- Born: Quinta do Anjo, Palmela, Setúbal District, Portugal
- Known for: One of the organizers of student climate strikes in Portugal in 2019

= Matilde Alvim =

Portuguese climate change activist

Matilde Alvim is a Portuguese environmental activist, one of those responsible for organizing the student climate strikes (Fridays for Future) in Portugal that were inspired by the activities of the Swedish activist Greta Thunberg.

==Biography==
Alvim comes from the parish of Quinta do Anjo, which is part of Palmela, in the Setúbal District of Portugal, south of the capital of Lisbon and close to the Arrábida Natural Park. A student at the Palmela Secondary School when the student protests began, she is now an anthropology student in the Faculty of Social and Human Sciences of the NOVA University Lisbon.

==Activism==
She was inspired by environmental issues from a young age, remembering being strongly affected by a newspaper article about the Great Pacific Garbage Patch. This made her realise that environmental problems, especially the climate crisis, cannot be solved by individual action alone and that there is a need to go to the source of the problem. In particular, she has blamed the fossil-fuel industry, which, she has argued, has invested in disinformation and lobbying campaigns to influence governments not to adhere to international emissions-reduction commitments. She argues that the world has to reach carbon neutrality by 2030, rather than 2050, the date proposed by the Portuguese government.

Alvim became involved in climate activism in 2019, together with a friend, Beatriz Barroso. They were initially prepared to demonstrate on their own, as had Greta Thunberg, but the support for "Fridays for Future" school strikes spread rapidly, with an initial demonstration in Lisbon followed by Friday strikes throughout the country. Over 30 student groups became involved, with particular support in Porto and Coimbra. On 15 March 2019, 20,000 students gathered in Lisbon.

==Open Letter to the Minister of the Environment==
On 3 December 2019, Alvim wrote an open letter to the Minister of the Environment, criticizing the government's approach to the climate emergency.
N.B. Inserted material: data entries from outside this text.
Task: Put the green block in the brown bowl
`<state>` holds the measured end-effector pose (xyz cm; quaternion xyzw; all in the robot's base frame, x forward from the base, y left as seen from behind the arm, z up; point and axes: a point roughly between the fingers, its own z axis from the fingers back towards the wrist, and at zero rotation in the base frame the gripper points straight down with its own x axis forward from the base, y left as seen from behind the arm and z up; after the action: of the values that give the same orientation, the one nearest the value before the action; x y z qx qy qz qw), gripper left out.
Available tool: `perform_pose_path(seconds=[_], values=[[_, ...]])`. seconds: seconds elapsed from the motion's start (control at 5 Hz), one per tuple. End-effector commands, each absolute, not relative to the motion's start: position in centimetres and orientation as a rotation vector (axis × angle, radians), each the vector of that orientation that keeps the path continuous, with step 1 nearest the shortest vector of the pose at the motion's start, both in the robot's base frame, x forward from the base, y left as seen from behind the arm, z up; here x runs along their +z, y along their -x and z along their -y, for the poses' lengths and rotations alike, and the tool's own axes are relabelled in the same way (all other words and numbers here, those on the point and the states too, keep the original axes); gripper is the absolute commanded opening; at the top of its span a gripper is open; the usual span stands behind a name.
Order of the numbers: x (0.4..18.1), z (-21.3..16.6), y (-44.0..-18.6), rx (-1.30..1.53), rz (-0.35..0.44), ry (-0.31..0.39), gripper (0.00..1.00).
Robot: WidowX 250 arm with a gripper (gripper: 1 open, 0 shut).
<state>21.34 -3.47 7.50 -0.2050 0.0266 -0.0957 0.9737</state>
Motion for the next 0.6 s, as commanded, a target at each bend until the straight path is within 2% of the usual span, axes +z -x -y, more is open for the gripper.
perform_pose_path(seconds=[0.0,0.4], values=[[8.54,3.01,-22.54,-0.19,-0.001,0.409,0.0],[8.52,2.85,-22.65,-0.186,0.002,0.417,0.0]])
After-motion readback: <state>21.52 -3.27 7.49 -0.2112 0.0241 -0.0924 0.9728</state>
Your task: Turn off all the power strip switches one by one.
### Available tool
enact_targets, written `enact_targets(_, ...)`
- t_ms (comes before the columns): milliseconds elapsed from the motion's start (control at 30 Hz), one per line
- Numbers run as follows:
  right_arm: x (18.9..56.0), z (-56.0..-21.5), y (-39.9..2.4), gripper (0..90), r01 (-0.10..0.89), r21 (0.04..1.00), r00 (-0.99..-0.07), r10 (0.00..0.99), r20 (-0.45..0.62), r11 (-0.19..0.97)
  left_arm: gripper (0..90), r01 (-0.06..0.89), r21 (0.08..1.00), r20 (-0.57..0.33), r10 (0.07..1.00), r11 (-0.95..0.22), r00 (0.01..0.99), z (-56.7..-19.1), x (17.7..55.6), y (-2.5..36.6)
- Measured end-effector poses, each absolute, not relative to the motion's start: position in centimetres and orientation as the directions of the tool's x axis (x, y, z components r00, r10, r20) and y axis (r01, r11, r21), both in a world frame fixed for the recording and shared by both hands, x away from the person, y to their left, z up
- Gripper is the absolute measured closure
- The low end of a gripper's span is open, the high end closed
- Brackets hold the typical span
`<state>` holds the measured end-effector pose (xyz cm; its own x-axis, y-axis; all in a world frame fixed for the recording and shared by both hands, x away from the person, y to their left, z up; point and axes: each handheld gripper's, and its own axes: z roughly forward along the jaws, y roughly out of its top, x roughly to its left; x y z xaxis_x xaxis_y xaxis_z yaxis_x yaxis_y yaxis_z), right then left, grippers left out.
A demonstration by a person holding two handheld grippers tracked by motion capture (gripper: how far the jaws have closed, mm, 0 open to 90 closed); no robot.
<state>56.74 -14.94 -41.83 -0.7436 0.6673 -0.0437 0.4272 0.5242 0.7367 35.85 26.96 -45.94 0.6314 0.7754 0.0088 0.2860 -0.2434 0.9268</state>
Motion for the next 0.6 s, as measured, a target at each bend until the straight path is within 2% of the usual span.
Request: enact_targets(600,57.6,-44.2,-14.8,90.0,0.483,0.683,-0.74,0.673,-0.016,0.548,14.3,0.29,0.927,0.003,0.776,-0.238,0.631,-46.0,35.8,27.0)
Among other things, she objected to plans for a new Lisbon Airport and for the dredging of the Sado River. Among other demands by the protestors was the need to ban the exploitation of natural gas in Portugal and cancel a plan for a gas pipeline.

==Greta Thunberg's reception in Lisbon==
On the same day as the publication of her open letter, Alvim was part of a reception committee that received Greta Thunberg in Lisbon, on her return to Europe from New York, en route to the United Nations (UN) climate summit, called COP25, which was taking place in Madrid. Thunberg, who refuses to fly because of the impact flying has on the environment, arrived by yacht. Alvim made a speech re-iterating some of the points made in her letter to the minister.

==COVID-19 Impact==
During the COVID pandemic, when demonstrations were not possible, Alvim continued to keep the issue of climate change at the forefront of people's minds, writing articles for newspapers and being interviewed.